Calcutta, Jan. 17: Unions now in talks with the Dunlop management over downsizing in the Sahagunj unit today sought the government's immediate intervention, though the new dispensation claimed it was nearing an agreement on the voluntary retirement plan for the old guard.

The Citu-led Dunlop Workers' Union said the VRS package offered is unacceptable.

'We want the government to intervene immediately and hold a tripartite meeting,' said Dilip Chatterjee, Citu's Hooghly secretary.

Intuc echoed Citu and rejected the VRS offered. 'We think the workers are being exploited.

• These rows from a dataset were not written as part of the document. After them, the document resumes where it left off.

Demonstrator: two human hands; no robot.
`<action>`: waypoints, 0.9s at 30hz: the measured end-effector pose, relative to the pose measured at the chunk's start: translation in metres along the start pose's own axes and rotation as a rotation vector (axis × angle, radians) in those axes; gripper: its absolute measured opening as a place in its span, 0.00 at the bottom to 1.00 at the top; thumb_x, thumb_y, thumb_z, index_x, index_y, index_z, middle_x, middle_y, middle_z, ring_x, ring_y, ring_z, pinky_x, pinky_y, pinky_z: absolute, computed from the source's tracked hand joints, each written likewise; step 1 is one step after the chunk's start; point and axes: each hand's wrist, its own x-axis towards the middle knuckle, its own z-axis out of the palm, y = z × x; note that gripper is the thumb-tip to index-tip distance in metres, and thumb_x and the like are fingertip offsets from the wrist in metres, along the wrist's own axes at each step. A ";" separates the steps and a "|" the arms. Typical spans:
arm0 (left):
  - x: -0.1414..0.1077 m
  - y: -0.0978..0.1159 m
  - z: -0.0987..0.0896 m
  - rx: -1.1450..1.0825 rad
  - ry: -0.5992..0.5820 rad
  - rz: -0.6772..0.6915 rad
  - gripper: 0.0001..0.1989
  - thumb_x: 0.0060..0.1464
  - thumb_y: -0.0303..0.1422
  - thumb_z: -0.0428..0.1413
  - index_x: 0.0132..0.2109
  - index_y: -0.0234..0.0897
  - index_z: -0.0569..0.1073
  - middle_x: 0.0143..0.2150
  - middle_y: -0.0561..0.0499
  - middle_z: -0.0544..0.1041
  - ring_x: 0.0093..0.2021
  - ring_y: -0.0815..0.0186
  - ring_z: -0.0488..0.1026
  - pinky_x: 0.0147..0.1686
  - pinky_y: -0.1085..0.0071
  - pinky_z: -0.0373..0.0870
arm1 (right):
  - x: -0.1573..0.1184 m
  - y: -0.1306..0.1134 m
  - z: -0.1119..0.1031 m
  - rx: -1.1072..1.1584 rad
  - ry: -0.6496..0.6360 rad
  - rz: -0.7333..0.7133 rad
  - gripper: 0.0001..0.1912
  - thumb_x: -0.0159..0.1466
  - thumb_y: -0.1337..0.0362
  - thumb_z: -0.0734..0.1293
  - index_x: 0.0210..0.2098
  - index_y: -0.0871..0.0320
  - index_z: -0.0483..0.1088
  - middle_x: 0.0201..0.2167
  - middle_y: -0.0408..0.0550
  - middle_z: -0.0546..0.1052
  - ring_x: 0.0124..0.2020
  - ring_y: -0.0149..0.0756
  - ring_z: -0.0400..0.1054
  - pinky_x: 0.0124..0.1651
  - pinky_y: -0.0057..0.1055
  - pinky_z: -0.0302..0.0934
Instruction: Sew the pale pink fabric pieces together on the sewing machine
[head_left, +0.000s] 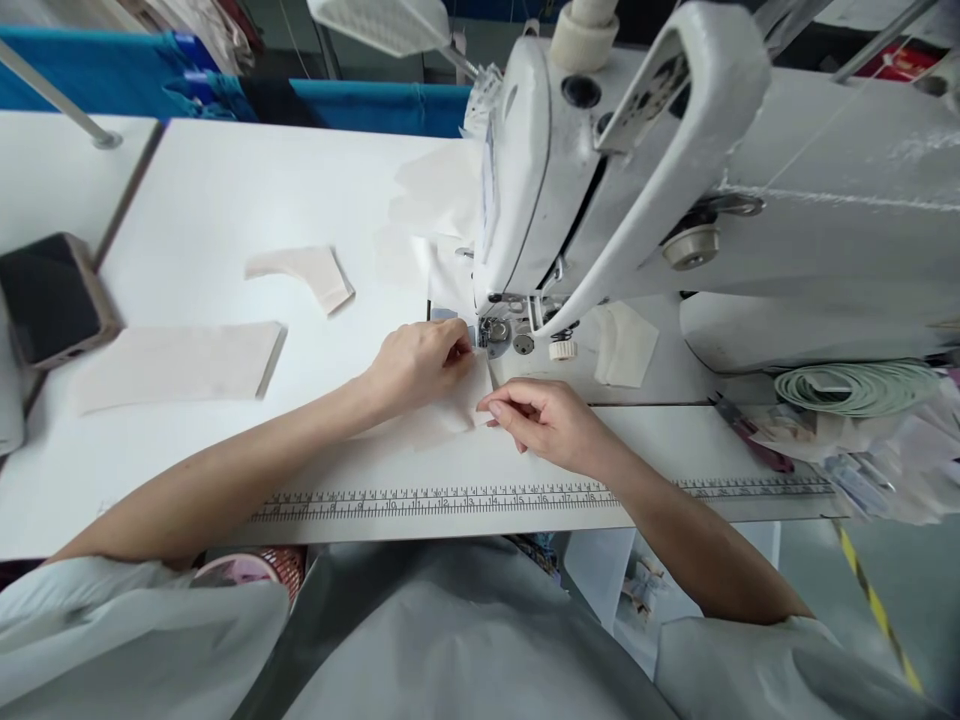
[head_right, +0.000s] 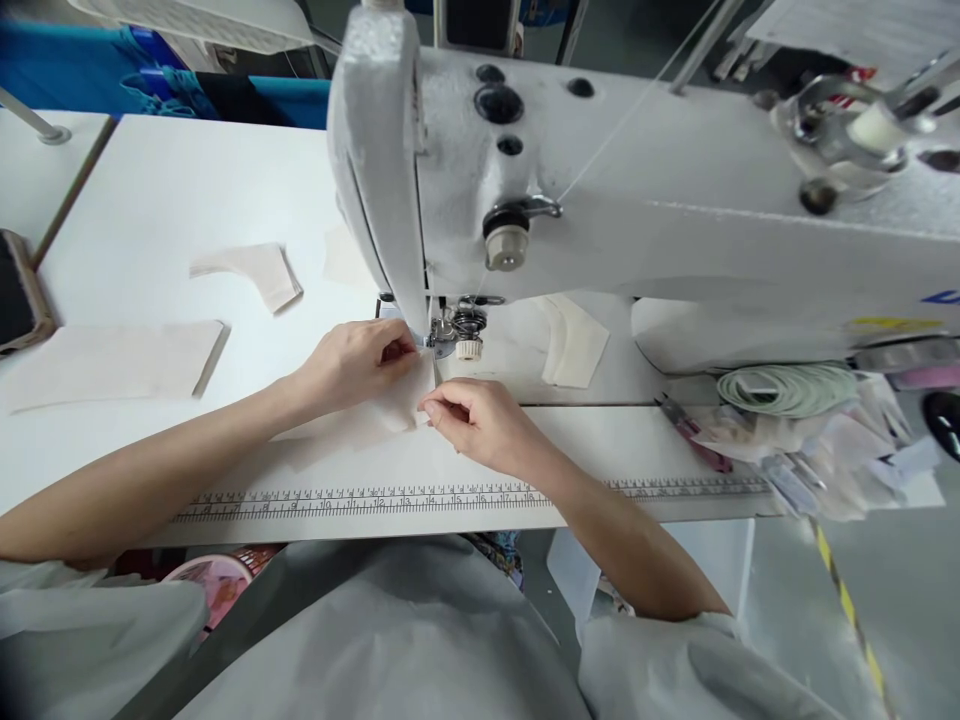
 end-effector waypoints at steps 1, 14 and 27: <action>0.000 -0.001 0.000 -0.007 -0.001 0.002 0.05 0.56 0.29 0.51 0.35 0.35 0.72 0.32 0.50 0.77 0.30 0.66 0.71 0.29 0.71 0.61 | 0.000 0.000 0.000 -0.003 -0.002 0.000 0.14 0.66 0.58 0.62 0.37 0.59 0.76 0.26 0.43 0.77 0.23 0.26 0.65 0.29 0.26 0.60; 0.001 0.001 -0.001 -0.028 -0.007 -0.052 0.10 0.57 0.36 0.51 0.37 0.36 0.74 0.34 0.49 0.80 0.30 0.65 0.73 0.28 0.71 0.61 | 0.000 -0.001 -0.001 -0.003 -0.002 -0.001 0.13 0.66 0.60 0.61 0.35 0.60 0.75 0.28 0.46 0.78 0.27 0.29 0.68 0.27 0.25 0.55; 0.000 0.005 -0.002 0.012 -0.005 -0.079 0.10 0.57 0.37 0.52 0.36 0.37 0.74 0.31 0.51 0.79 0.29 0.65 0.73 0.26 0.71 0.59 | -0.001 -0.003 -0.004 -0.337 0.044 -0.121 0.14 0.68 0.63 0.60 0.32 0.60 0.75 0.24 0.42 0.73 0.25 0.26 0.61 0.30 0.26 0.51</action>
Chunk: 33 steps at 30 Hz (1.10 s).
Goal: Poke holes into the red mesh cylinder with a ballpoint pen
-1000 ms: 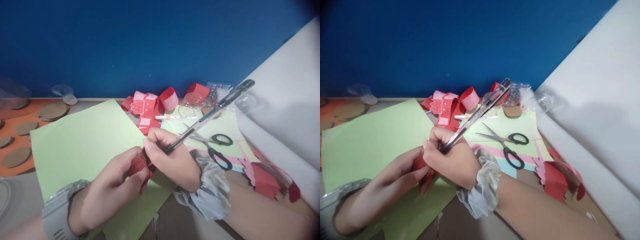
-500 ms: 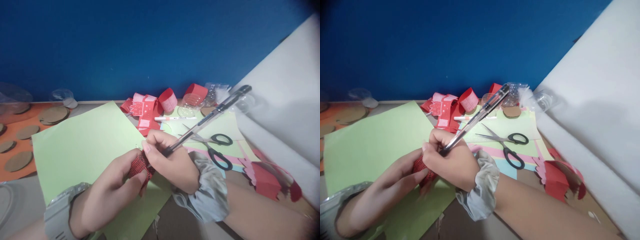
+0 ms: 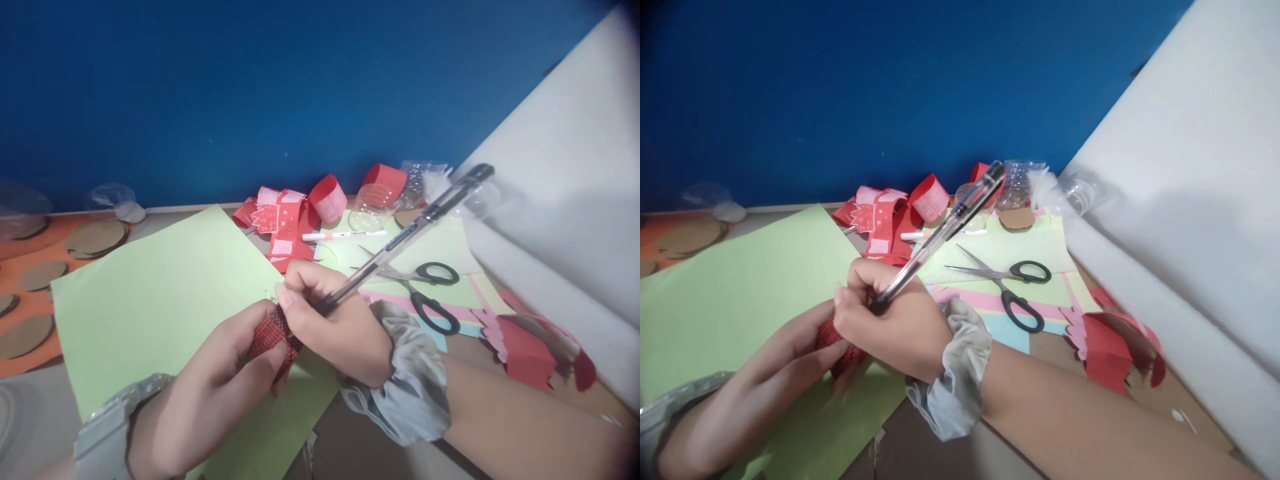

The government should immediately hold a tripartite meeting to evolve a respectable retirement package for the workers,' its state president Subrata Mukherjee said.

Citu leaders involved in the talks said that according to indications, about 1,300 of the 2,700 workers will be hired again. Most of the others will be offered VRS.

'The VRS package offered to us says that a worker will get Rs 7,500 a year for the remaining or completed years in service, whichever is less. The ceiling will be Rs 75,000 and the money will be paid over three years,' a Citu leader said.

'The management has also told us in the two meetings held so far that it would engage contract workers,' he added.

Chatterjee said a large number of workers are waiting anxiously for the outcome of the talks.

Dunlop India chief Pawan Ruia today said the Sahagunj factory should be operational in six months. He met Buddhadeb Bhattacharjee at Writers' Buildings this morning and told him about his plans for the unit.

'In the initial stage, 1,000-1,300 workers will be re-employed. The rest will be either given VRS or deployed at a later stage,' he said after the meeting with the chief minister and the chief secretary.

The Sahagunj factory of the tyre manufacturer had closed down in 1998. It opened on March 11, 2000, but shut doors again on August 20, 2001.

Bhattacharjee told Ruia today to expedite the reopening.

Commerce and industries minister Nirupam Sen termed the decision to retire over a thousand workers 'practical'.

He said: 'Reopening the factory and making it run is our first priority. For this, the management will have to take whatever steps it likes but they should be practical. In any case, many of the workers have either retired or have grown old. How can they be deployed in the new circumstances'

Ruia will sign an agreement with the worker unions in a couple of days, he added.

Ruia took over the reins of the company last December and sought electricity dues and sales tax exemptions from the government. The chief minister promised to look into it.

But the new owner has refused to disburse the wage dues ' November 1997 to February 7, 1998, and January 1, 2001, to August 2001 ' at one go.

Workers have refused his offer to pay the sum, not exceeding Rs 20,000, in instalments

'I shall try to bring back senior officers and technicians who left Dunlop after it was closed,' Ruia had said earlier.